GAITHERSBURG, Md. (AP) — Friends and family of Navy Yard shooting victim John Johnson remembered him Tuesday as a religious family man known for his infectious smile and firm bear hugs.
His was one of four funerals held for victims of the Sept. 16 massacre at the Washington Navy Yard.
Mourners who attended Johnson's crowded funeral at Good Shepherd Lutheran Church said the warm recollections of an affable and optimistic family man underscored the tragedy of the shooting that killed 13 last week, including the gunman.
"It was just sad that, you know, a good man like this was taken away," said Melvin David, a family friend from Glenwood. "It was absolutely a senseless act."
Some mourners walked away from the service with thoughts that more must be done to tighten gun laws.
"You just pray and just say: God, we just hope that things like this are, you know, dealt with and gun control and taking away the guns off the street and the senseless tragedies will stop," said Timothy Anderson, a family friend from Mitchellville.
Tony Zagami, Johnson's son-in-law, described in a eulogy how Johnson, 73, visited him in the hospital after he had brain surgery in August.

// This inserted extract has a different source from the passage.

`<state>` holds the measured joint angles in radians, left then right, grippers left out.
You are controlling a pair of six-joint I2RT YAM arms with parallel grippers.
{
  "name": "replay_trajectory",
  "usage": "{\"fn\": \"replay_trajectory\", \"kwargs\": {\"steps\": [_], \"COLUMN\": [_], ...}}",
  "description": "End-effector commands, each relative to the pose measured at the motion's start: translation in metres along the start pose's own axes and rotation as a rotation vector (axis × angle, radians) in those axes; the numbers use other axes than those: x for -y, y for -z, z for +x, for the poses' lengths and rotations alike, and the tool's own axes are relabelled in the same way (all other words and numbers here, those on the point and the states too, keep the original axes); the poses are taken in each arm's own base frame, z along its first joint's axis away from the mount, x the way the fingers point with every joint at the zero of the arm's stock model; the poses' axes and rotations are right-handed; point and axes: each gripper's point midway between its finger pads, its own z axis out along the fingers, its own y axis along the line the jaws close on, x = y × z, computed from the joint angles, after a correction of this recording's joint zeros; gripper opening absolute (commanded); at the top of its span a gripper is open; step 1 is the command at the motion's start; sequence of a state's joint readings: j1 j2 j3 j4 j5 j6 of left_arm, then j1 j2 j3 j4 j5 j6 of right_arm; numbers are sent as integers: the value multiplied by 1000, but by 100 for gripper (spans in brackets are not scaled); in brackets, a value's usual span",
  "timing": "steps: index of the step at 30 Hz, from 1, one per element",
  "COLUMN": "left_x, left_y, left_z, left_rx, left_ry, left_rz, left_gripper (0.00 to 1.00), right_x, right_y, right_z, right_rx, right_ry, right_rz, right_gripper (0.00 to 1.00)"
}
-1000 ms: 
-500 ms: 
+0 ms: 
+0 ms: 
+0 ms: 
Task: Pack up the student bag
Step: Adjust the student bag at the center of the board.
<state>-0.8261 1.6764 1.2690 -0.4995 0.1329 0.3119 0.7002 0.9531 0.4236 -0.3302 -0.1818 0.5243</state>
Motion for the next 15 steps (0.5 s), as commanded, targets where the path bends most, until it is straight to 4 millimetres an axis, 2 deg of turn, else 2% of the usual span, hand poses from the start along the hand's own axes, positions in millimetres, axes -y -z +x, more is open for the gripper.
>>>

"In many ways, he sustained me with those visits and hastened my recovery," Zagami wrote in the eulogy, which was read in church by his son, Dino. "That's the kind of person he was."
Jason Woodward, another son-in-law, noted Johnson's three passions: fishing, faith and family.
"He was a man who would light up any room he walked into with his infectious smile, boisterous greetings that usually came with him giving you a nickname such as 'Buddy,' or 'You Old Buzzard,' a slap on the back and real firm handshake."
Bob Coyne described his friend of 20 years as the most kind and gentle man he had ever met.
"If you ever just wanted to see an example of somebody who literally accepts people where they are all the time, it was John Johnson," Coyne said.
In Dale City, Va., Tuesday evening, several hundred friends and family, many in Navy uniforms, gathered to remember Kathleen Gaarde, 62, of Woodbridge, who worked at the Navy Yard as a financial analyst.
Her daughter, Jessica Gaarde, said her mom would have been surprised by the outpouring of support and disapproved of any fuss being made over her.
"She touched a lot of lives and I don't think she really knew how much," she said.
Gaarde's husband of 38 years, Douglass Gaarde, who also worked at the Navy Yard, agreed that his wife would disapprove of all the attention she was getting.
"Kathy, I'm sorry, but for all the love you've given over the years, you're going to have to suck it up and accept all the love being given in return," he said.
He said his wife loved travel, the Washington Capitals hockey team, the singing duo Hall & Oates, rescue dogs, and eagles— both the birds and the rock band.
Funerals were also held Tuesday for shooting victims Frank Edwin Kohler and Mary Knight.